● **Instructions for the task**
Scan the records below for lines with the word "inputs", then state how many you find and nothing else.

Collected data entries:
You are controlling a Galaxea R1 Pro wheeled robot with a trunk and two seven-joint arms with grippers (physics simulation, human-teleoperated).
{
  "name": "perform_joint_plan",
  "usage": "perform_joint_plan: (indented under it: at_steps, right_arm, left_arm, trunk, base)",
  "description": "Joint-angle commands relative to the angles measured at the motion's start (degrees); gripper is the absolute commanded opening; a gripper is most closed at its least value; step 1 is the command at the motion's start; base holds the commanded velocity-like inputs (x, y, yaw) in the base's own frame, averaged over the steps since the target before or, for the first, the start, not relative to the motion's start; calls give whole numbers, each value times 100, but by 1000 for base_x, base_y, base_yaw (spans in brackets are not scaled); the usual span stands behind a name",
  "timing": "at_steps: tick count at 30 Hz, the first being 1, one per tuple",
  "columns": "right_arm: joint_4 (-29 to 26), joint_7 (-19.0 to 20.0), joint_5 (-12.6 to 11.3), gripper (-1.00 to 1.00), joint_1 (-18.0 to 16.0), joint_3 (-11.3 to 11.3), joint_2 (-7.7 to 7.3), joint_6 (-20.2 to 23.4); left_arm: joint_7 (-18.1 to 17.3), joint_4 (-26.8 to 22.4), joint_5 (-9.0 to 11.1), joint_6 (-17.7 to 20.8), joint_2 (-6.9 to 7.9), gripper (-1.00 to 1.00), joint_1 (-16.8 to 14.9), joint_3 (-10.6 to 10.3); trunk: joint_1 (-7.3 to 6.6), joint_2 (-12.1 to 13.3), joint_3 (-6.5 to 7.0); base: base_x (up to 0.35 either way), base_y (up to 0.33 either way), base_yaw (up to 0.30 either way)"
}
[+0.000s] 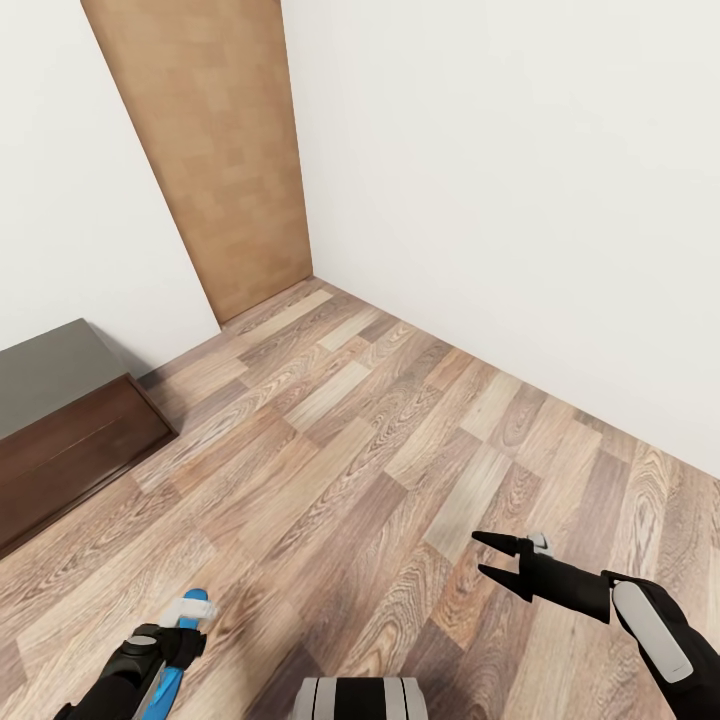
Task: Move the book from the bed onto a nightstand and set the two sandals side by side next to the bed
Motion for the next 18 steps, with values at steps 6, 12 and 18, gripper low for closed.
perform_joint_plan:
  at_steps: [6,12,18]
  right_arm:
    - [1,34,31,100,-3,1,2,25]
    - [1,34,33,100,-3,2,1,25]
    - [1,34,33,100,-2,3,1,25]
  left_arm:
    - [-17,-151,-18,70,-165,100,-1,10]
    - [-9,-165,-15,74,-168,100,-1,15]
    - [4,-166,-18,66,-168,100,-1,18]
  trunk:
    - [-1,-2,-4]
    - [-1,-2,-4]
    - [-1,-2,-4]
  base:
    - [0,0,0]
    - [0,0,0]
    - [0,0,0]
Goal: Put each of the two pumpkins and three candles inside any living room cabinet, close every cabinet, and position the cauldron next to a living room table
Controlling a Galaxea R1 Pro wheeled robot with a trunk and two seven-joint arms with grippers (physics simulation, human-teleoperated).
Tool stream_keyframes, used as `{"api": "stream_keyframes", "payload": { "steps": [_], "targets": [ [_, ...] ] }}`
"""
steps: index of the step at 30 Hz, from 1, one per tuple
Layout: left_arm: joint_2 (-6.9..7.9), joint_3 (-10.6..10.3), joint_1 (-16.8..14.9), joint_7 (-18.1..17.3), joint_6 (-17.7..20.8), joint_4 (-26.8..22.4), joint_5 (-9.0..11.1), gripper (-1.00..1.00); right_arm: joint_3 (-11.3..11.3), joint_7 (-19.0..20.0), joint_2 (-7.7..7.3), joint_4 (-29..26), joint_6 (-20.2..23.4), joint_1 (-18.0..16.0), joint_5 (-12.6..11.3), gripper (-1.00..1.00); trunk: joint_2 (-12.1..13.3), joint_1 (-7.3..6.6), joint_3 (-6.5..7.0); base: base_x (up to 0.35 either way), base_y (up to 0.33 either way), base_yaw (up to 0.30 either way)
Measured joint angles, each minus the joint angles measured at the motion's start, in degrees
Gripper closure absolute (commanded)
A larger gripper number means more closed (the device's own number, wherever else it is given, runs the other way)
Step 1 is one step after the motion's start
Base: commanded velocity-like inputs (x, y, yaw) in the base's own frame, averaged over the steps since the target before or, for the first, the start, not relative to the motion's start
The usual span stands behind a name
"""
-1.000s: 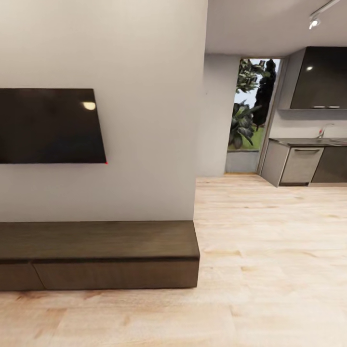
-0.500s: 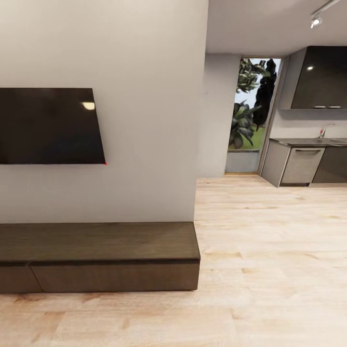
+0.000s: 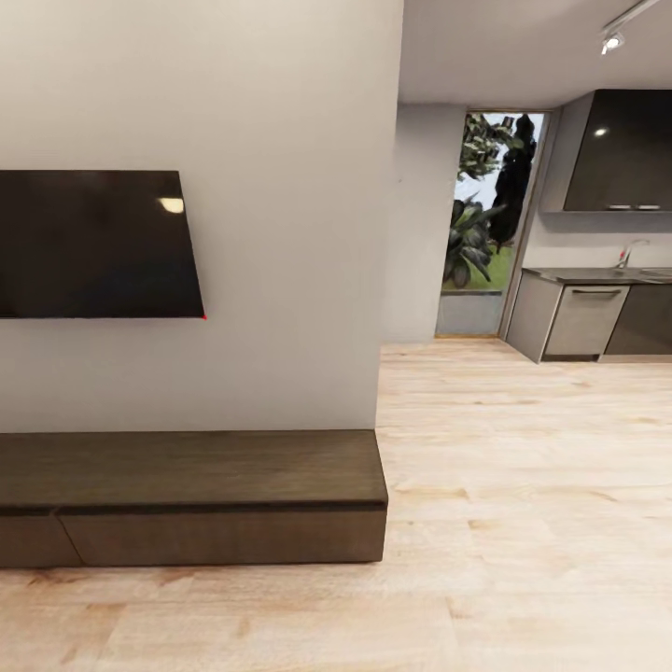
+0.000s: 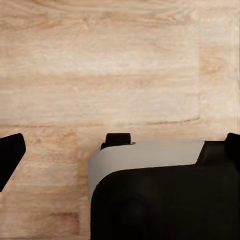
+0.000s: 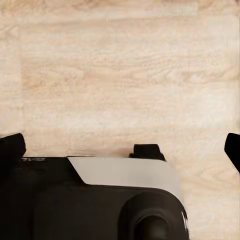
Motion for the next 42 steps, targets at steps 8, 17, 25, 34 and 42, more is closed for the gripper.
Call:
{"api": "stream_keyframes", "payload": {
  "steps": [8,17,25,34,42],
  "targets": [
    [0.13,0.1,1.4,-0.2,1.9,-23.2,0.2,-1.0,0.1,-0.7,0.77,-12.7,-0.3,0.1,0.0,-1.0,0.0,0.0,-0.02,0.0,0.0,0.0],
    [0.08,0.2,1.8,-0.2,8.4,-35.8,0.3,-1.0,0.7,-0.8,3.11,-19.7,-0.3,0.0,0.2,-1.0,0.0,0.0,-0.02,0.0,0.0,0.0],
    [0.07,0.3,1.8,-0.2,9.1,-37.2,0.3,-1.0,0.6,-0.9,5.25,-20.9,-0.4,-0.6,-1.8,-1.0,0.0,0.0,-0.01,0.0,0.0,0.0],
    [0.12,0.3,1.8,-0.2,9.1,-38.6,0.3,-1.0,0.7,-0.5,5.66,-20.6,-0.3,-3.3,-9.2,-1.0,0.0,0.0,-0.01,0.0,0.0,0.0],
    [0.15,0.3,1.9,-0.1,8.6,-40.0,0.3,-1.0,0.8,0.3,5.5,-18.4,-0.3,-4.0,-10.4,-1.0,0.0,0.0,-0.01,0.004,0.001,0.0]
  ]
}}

● **Solution**
2